Ulm/Stuttgart.  Der Ulmer OB Ivo Gönner (SPD) hält den Vorstoß seiner Partei für einen Volksentscheid über Stuttgart 21 für falsch. Diese Idee habe „Züge einer panischen Reaktion“ auf die Massenproteste gegen das Bahnprojekt, sagte er.

Die SPD habe sich immer hinter Stuttgart 21 gestellt. Wenn sie sich jetzt plötzlich für einen Volksentscheid einsetze, der das Projekt noch  stoppen könnte, werde sie als „flatterhafte und wankelmütige Partei“ wahrgenommen.

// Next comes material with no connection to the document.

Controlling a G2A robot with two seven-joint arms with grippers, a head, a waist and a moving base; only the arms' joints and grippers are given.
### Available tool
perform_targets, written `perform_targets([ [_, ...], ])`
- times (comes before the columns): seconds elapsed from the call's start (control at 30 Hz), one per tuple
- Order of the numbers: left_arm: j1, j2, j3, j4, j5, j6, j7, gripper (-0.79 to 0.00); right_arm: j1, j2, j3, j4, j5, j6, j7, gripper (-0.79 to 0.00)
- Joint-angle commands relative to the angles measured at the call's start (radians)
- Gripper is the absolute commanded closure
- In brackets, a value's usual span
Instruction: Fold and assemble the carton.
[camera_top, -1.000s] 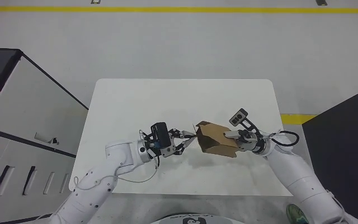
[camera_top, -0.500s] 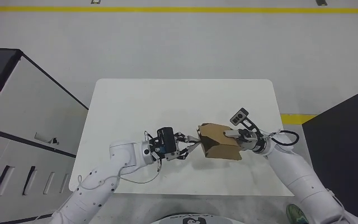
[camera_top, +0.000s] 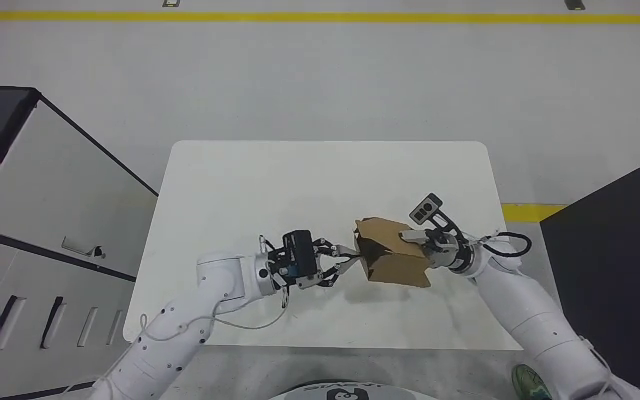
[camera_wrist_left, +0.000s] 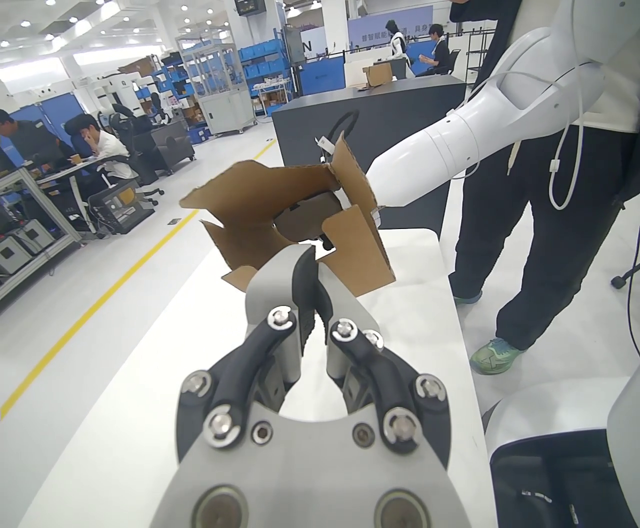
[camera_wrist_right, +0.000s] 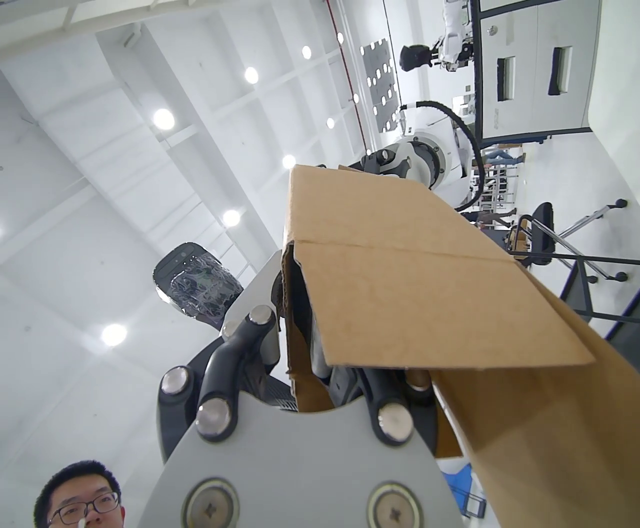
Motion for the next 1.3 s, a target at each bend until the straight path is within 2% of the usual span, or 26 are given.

Man müsse sich ernsthafte Sorgen um den Zustand der SPD machen, sagte Gönner. Eine Oppositionspartei solle in der Lage sein, von heute auf morgen die Regierungsgeschäfte zu übernehmen. Die SPD könne jetzt als zu sprunghaft dafür gelten. (lsw)

Kommentare (9)

11.09.2010 18:33 Uhr |   Obenbleiber

Wer's glaubt wird selig!

Was die Befürworterparteien schon seit Jahren umtreibt, ist die "panische Angst" vor einem Volksreferendum. Nicht umsonst wurde in Stuttgart vor drei Jahren ein 61 000 Unterschriften umfassendes Bürgerbegehren mit billigen juristischen Winkelzügen ausgehebelt, nicht einmal eine unverbindliche Bürgerbefragung ließ man zu.
Wie die jüngste repräsentative Umfrage des SWR und der Stuttgarter Zeitung beweist, sind 54 Prozent der Baden-Württemberger gegen das Projekt S21, mit steigender Tendenz. Es wird also mehrheitlich abgelehnt.
Wer hier in Wirklichkeit "panische Angst" hat, sind einzig Sie Herr Gönner und mit Ihnen Ihre exaltierten Glaubensbrüder, die aus gutem Grunde einen Volksentscheid scheuen wie der Teufel das Weihwasser.
10.09.2010 20:50 Uhr |   Goeppinger

Was für ein Unsinn.

Da fahren lärmende Güterzüge durch dicht besiedelte Gebiete mit Millionen von Menschen und für den ICE- Personenzug wird, mit einem nicht vertretbaren Aufwand, eine Uberlandstrecke gebaut.
Die Aufklärung der Leute über die tatsächlichen Hintergründe fehlt! Die nachteiligen Folgen auf die bestehenden Bahnstrecke Stuttgart- Ulm sind für die Zukunft eklatant. Wie die Neubaustrecke gehört diese zur Eisenbahnachse Paris- Bratislava, des EU- Verkehrsplans für das europäischen Verkehrsnetz. Für diese Achse wird ein stark steigender Güterverkehr erwartet.
Durch die Befreiung der bestehenden Gleise vom ICE- Verkehr, werden Kapazitäten für Güterzüge frei, die dann in steigendem Maß, auf unabsehbare Zeit, das dicht besiedelte Gebiet an der Bahnstrecke Stuttggart- Ulm belasten, denn die Auslegung der Streckenplanung für die neuen ICE- Strecke läßt keinen schweren Güterverkehr zu.
12.09.2010 01:31 Uhr |   neu-ulm21

2025

es könnte schon sein das noch mehr laute Güterzüge über die Alb ins Filstal Richtung Stuttgart fahren.
ich denke aber unsere Autolobby wird das schon zu verhindern wissen.
Gestatten sie mir einen Blick in das Jahr 2025:
Eine Reise von Ulm nach Stuttgart ist mit dem ICE dank der Neubaustrecke in 25 Minuten getan.
Der Güterverkehr wird ,bis auf wenige Containerzüge, dank Gigalinern auf der 6-spurigen A8 abgewickelt.
Regional- und Nahverkehr findet weiterhin auf der Altbaustrecke statt.
Und die Herren Grube, Schuster, Drexler, Mappus usw...
haben längst ebenbürtige Nachfolger die den ganzen Mist dann als ihren Erfolg verbuchen können.